What the task asks
The records below need to be copied in full. Match them exactly.

Records supplied
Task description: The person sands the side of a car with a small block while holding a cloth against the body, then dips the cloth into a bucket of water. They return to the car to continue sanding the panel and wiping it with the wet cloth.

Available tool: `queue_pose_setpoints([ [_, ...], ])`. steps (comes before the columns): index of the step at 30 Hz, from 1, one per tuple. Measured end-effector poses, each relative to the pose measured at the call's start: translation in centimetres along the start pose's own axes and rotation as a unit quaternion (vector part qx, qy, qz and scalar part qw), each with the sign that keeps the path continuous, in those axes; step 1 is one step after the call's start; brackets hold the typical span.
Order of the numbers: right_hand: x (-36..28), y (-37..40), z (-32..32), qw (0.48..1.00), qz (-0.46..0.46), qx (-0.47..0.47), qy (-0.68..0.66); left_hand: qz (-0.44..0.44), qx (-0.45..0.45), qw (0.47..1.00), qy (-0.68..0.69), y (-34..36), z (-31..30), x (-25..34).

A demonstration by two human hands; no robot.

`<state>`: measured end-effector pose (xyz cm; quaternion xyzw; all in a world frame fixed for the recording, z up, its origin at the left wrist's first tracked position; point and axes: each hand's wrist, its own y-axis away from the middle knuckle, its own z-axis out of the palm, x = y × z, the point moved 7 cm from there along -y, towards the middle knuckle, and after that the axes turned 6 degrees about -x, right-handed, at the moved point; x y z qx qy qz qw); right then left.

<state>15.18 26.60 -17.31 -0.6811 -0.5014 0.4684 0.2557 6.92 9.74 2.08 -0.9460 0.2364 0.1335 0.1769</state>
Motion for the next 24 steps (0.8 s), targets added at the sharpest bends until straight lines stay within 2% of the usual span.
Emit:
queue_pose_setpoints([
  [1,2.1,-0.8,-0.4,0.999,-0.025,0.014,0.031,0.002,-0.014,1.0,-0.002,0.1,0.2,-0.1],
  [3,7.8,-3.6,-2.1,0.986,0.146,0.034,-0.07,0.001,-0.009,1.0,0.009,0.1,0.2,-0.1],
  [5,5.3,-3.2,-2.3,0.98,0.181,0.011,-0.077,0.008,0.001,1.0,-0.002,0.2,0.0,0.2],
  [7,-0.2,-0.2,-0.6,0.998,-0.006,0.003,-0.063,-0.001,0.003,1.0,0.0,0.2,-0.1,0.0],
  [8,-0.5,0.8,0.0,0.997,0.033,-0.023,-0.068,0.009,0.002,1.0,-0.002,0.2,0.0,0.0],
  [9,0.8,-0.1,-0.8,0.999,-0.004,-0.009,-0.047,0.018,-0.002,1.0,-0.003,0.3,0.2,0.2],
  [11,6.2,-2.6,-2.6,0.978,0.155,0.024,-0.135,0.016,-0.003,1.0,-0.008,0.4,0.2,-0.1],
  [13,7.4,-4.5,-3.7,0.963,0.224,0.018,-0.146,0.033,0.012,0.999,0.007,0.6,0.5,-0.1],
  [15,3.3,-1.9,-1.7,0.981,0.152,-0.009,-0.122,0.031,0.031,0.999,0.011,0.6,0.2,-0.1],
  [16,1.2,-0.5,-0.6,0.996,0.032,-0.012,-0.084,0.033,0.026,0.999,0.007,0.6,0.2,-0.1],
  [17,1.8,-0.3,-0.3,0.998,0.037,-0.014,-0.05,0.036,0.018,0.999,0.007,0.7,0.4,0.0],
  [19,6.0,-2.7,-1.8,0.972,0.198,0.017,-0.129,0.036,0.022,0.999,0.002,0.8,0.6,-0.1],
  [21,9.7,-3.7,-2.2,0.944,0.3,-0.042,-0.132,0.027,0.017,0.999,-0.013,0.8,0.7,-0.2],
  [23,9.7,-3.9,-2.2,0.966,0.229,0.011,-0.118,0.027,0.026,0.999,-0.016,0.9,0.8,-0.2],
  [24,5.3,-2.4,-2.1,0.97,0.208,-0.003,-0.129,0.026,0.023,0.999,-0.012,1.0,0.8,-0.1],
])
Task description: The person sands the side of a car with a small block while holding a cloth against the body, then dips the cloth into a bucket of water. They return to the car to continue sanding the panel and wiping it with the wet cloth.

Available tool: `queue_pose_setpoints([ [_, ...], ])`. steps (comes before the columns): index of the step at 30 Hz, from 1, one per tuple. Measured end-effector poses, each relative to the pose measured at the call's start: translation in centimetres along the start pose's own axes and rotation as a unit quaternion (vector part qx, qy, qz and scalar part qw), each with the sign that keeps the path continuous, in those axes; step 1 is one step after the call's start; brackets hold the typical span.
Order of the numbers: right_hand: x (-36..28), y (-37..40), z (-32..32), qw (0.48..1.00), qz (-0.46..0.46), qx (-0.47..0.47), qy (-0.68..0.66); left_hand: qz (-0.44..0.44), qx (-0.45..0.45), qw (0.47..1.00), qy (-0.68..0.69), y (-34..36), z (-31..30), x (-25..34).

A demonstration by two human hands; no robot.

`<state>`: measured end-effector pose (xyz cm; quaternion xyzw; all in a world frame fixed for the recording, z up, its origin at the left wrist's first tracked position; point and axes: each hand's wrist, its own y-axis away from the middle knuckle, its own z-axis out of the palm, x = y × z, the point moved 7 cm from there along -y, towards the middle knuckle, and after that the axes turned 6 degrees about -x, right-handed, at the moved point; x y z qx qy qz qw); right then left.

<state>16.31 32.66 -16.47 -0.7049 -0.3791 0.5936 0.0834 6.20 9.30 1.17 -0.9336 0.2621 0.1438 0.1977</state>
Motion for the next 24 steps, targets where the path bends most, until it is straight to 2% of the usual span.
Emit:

Expected answer
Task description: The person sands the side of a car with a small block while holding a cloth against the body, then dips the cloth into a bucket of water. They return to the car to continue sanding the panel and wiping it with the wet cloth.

Available tool: `queue_pose_setpoints([ [_, ...], ])`. steps (comes before the columns): index of the step at 30 Hz, from 1, one per tuple. Measured end-effector poses, each relative to the pose measured at the call's start: translation in centimetres along the start pose's own axes and rotation as a unit quaternion (vector part qx, qy, qz and scalar part qw), each with the sign that keeps the path continuous, in those axes; step 1 is one step after the call's start; brackets hold the typical span.
Order of the numbers: right_hand: x (-36..28), y (-37..40), z (-32..32), qw (0.48..1.00), qz (-0.46..0.46), qx (-0.47..0.47), qy (-0.68..0.66); left_hand: qz (-0.44..0.44), qx (-0.45..0.45), qw (0.47..1.00), qy (-0.68..0.69), y (-34..36), z (-31..30), x (-25..34).

A demonstration by two human hands; no robot.

`<state>`: measured end-effector pose (xyz cm; quaternion xyzw; all in a world frame fixed for the recording, z up, its origin at the left wrist's first tracked position; point and axes: each hand's wrist, its own y-axis away from the middle knuckle, its own z-axis out of the palm, x = y × z, the point moved 7 cm from there along -y, towards the middle knuckle, and after that the axes turned 6 degrees about -x, right-handed, at the moved point; x y z qx qy qz qw); right then left.

<state>15.18 26.60 -17.31 -0.6811 -0.5014 0.4684 0.2557 6.92 9.74 2.08 -0.9460 0.2364 0.1335 0.1769</state>
Motion for the next 24 steps (0.8 s), targets added at the sharpest bends until straight lines stay within 2% of the usual span.
Emit:
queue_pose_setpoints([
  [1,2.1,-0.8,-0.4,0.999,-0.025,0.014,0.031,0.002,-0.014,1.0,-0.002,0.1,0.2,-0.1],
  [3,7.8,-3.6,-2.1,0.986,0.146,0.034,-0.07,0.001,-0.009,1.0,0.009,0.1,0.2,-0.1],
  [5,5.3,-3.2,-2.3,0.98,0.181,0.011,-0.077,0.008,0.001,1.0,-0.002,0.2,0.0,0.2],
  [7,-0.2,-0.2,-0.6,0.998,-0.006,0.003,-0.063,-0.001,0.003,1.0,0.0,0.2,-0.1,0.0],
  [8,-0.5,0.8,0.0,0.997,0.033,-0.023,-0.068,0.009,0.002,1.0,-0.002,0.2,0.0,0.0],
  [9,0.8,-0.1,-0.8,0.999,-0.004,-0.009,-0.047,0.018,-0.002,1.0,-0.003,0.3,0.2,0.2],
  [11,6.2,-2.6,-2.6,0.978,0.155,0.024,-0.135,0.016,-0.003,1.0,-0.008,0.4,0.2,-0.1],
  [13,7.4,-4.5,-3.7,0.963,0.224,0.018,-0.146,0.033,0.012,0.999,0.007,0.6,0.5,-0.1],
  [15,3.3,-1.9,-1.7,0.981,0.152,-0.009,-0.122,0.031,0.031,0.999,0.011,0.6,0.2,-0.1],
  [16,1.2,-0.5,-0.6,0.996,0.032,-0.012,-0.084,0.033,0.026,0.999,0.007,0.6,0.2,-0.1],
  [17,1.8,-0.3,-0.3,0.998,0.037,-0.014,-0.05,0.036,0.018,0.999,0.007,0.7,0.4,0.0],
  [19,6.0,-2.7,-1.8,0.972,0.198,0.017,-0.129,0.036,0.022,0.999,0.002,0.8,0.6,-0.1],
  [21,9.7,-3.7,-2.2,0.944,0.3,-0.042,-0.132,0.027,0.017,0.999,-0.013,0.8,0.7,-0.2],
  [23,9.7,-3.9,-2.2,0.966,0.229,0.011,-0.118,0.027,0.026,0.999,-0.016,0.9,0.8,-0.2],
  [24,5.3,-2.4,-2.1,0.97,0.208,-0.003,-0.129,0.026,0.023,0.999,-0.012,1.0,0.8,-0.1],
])
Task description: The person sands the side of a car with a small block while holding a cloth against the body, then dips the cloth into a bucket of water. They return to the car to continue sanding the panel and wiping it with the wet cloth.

Available tool: `queue_pose_setpoints([ [_, ...], ])`. steps (comes before the columns): index of the step at 30 Hz, from 1, one per tuple. Measured end-effector poses, each relative to the pose measured at the call's start: translation in centimetres along the start pose's own axes and rotation as a unit quaternion (vector part qx, qy, qz and scalar part qw), each with the sign that keeps the path continuous, in those axes; step 1 is one step after the call's start; brackets hold the typical span.
Order of the numbers: right_hand: x (-36..28), y (-37..40), z (-32..32), qw (0.48..1.00), qz (-0.46..0.46), qx (-0.47..0.47), qy (-0.68..0.66); left_hand: qz (-0.44..0.44), qx (-0.45..0.45), qw (0.47..1.00), qy (-0.68..0.69), y (-34..36), z (-31..30), x (-25..34).

A demonstration by two human hands; no robot.

`<state>`: measured end-effector pose (xyz cm; quaternion xyzw; all in a world frame fixed for the recording, z up, its origin at the left wrist's first tracked position; point and axes: each hand's wrist, its own y-axis away from the middle knuckle, its own z-axis out of the palm, x = y × z, the point moved 7 cm from there along -y, towards the middle knuckle, and after that the axes turned 6 degrees about -x, right-handed, at the moved point; x y z qx qy qz qw); right then left.

<state>16.31 32.66 -16.47 -0.7049 -0.3791 0.5936 0.0834 6.20 9.30 1.17 -0.9336 0.2621 0.1438 0.1977</state>
Motion for the next 24 steps, targets where the path bends most, until it is straight to 2% of the usual span.
Emit:

The work on this exercise has been finished.